A personal line of credit distinguishes itself from a loan in that, unlike loans, which tend to be highly specified as to their intended use (mortgage for purchasing listed property, auto-loans for buying a car, etc.), lines of credit are more open-ended, their funds being usable on a non-discretionary basis. Also, lines of credit can be paid down similar to credit cards, in that, as long as minimum monthly payments are met, balances can be met on the recipient’s schedule. Loans, in contrast, often feature rigid, scheduled payment structures within their agreements.
A secured line of credit is one wherein the applicant has put forth some collateral to back the loan, such as their home or other property. Secured lines of credit are, by their nature, less risky for a lending institution to grant, and thus tend to make more favorable interest rates available to applicants. A popular secured personal line of credit is a Home Equity Line of Credit or HELOC, wherein the applicant puts forth the equity in their home as collateral.
An unsecured line of credit is one wherein there is no collateral put forth by the applicant. They are inherently more risky for lenders and thus have higher interest rates.

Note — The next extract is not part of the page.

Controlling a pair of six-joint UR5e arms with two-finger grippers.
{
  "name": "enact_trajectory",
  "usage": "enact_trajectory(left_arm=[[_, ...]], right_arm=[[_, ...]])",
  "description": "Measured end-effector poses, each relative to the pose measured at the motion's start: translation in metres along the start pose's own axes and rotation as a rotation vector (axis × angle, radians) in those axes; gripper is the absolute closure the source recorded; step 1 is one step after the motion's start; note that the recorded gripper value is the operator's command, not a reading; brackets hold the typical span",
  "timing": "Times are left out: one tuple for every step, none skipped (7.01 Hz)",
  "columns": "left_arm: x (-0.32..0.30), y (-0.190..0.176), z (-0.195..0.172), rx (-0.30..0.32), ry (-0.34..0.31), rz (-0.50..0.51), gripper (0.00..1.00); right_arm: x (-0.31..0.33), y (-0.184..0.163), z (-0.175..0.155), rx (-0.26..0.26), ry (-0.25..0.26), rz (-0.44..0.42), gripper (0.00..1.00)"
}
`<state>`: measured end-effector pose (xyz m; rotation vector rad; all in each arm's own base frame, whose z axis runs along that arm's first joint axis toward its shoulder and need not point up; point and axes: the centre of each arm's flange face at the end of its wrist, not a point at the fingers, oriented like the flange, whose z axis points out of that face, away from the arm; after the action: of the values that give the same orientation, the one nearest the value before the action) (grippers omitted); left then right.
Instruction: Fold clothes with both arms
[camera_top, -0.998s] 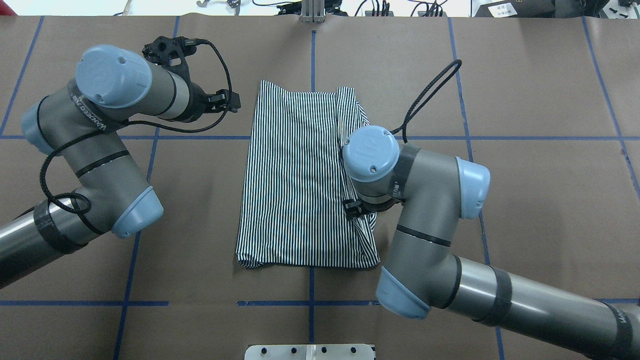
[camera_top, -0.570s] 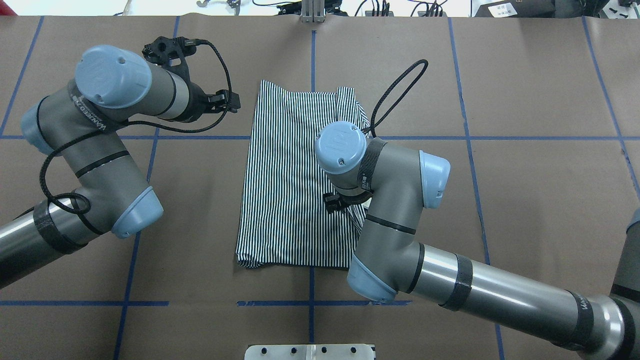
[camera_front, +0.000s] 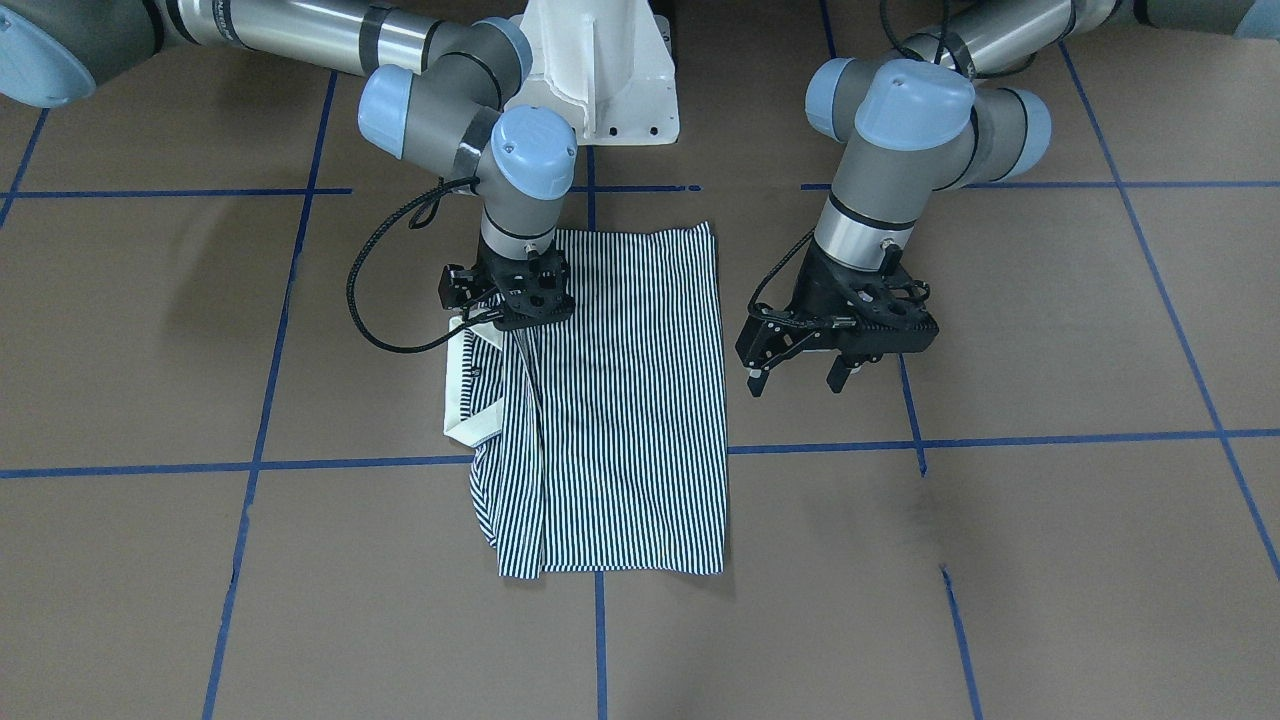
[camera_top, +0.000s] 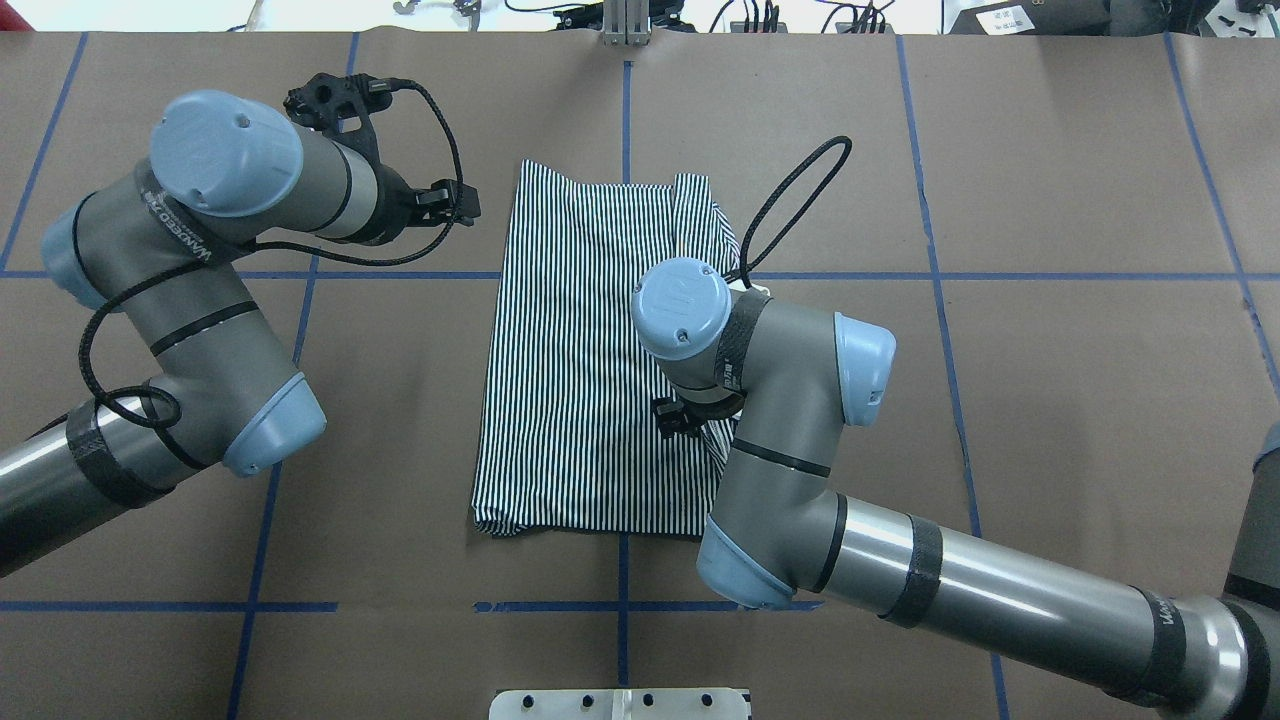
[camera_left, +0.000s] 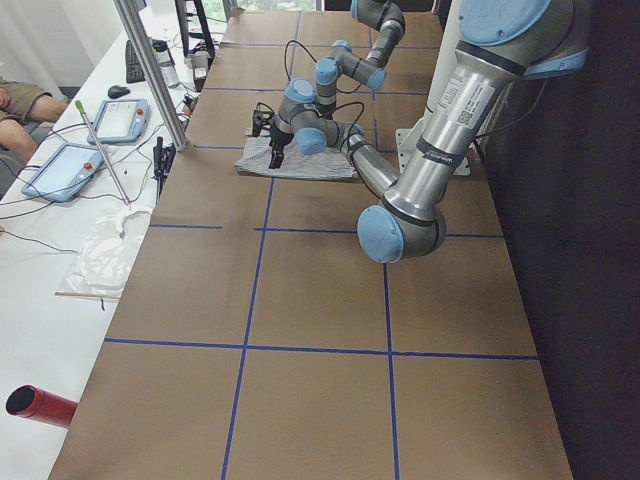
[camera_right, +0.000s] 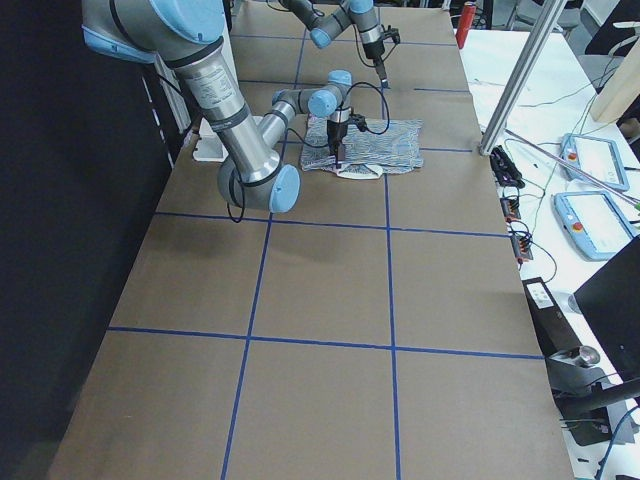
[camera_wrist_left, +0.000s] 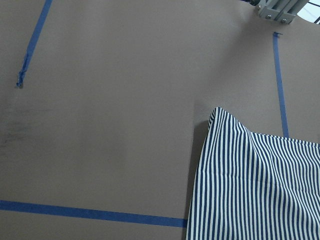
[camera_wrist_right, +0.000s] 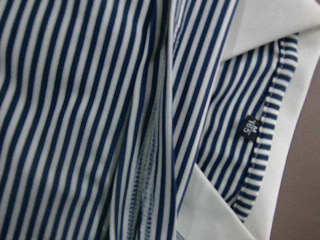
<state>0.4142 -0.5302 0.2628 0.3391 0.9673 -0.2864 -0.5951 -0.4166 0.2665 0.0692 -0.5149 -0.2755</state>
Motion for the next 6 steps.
enact_trajectory(left_arm=[[0.000, 0.000, 0.000, 0.000, 0.000, 0.000, 0.00], [0.000, 0.000, 0.000, 0.000, 0.000, 0.000, 0.00], [0.000, 0.000, 0.000, 0.000, 0.002, 0.000, 0.00], [0.001, 0.000, 0.000, 0.002, 0.006, 0.000, 0.00], [0.001, 0.001, 0.001, 0.002, 0.011, 0.000, 0.00], [0.002, 0.002, 0.002, 0.001, 0.015, 0.000, 0.00]], right_arm=[[0.002, 0.000, 0.002, -0.003, 0.004, 0.000, 0.00], [0.005, -0.001, 0.003, -0.008, 0.012, 0.003, 0.00], [0.011, -0.003, 0.003, -0.013, 0.022, 0.008, 0.00], [0.019, -0.005, 0.004, -0.016, 0.030, 0.014, 0.00], [0.033, -0.006, 0.006, -0.017, 0.038, 0.018, 0.00], [0.054, -0.003, 0.009, -0.016, 0.044, 0.014, 0.00]])
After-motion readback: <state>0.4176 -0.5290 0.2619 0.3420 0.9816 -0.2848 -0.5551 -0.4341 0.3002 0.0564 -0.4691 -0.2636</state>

Although rarer following the Great Recession and subsequent Dodd-Frank Wall Street Reform and Consumer Protection Act, stated income lines of credit, wherein an applicant, as part of the financial verification process, is asked to state their income and is taken at their word without any documentation, are still offered and may be a good option, depending on your particular circumstances.
Although stated income lines of credit are ostensibly designed for individuals with difficult-to-prove incomes, or for individuals whose debt-to-income ratios are below prime (someone, for instance, who owns several houses may have adequate income to meet payments despite also having several mortgages to their name), they are often applied for fraudulently by individuals who simply lie about the true value of their income, and are thus known in some circles as liars loans.
If you’re unsure whether a line of credit is the right option for you, there’s tons of info online offering advice on how they work, or alternative borrowing options. Ultimately, doing your research and looking into all your options is the best way to make sure you’re making the best move for your finances.